FashionPose: Text to Pose to Relight Image Generation for Personalized Fashion Visualization
This addresses the need for realistic and controllable garment visualization in fashion e-commerce, offering a practical solution for personalized virtual fashion display.
The paper tackles the problem of generating personalized fashion images with diverse poses and lighting conditions from text descriptions, introducing FashionPose as a unified framework that achieves fine-grained pose synthesis and consistent relighting.

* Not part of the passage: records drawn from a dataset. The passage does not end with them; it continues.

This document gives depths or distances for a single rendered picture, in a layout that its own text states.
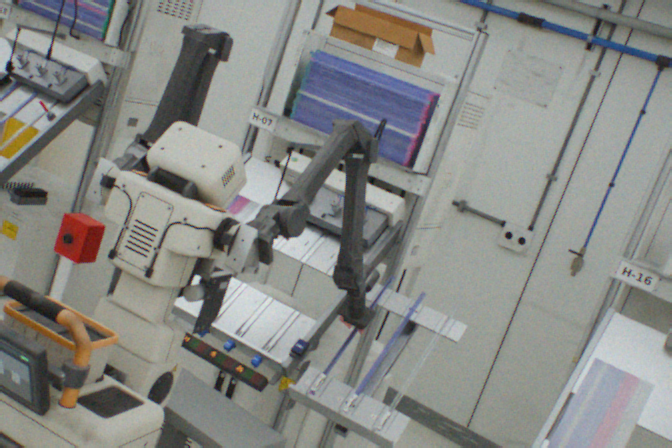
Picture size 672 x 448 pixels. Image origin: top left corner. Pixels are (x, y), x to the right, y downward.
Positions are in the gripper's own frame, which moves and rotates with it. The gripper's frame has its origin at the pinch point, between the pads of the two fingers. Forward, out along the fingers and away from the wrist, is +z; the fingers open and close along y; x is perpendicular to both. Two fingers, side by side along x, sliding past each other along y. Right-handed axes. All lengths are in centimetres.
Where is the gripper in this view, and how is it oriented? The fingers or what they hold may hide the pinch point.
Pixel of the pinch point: (356, 328)
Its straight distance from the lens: 268.6
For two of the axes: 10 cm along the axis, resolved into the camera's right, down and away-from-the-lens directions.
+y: -8.5, -3.9, 3.5
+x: -5.2, 6.6, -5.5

Realistic and controllable garment visualization is critical for fashion e-commerce, where users expect personalized previews under diverse poses and lighting conditions. Existing methods often rely on predefined poses, limiting semantic flexibility and illumination adaptability. To address this, we introduce FashionPose, the first unified text-to-pose-to-relighting generation framework. Given a natural language description, our method first predicts a 2D human pose, then employs a diffusion model to generate high-fidelity person images, and finally applies a lightweight relighting module, all guided by the same textual input. By replacing explicit pose annotations with text-driven conditioning, FashionPose enables accurate pose alignment, faithful garment rendering, and flexible lighting control. Experiments demonstrate fine-grained pose synthesis and efficient, consistent relighting, providing a practical solution for personalized virtual fashion display.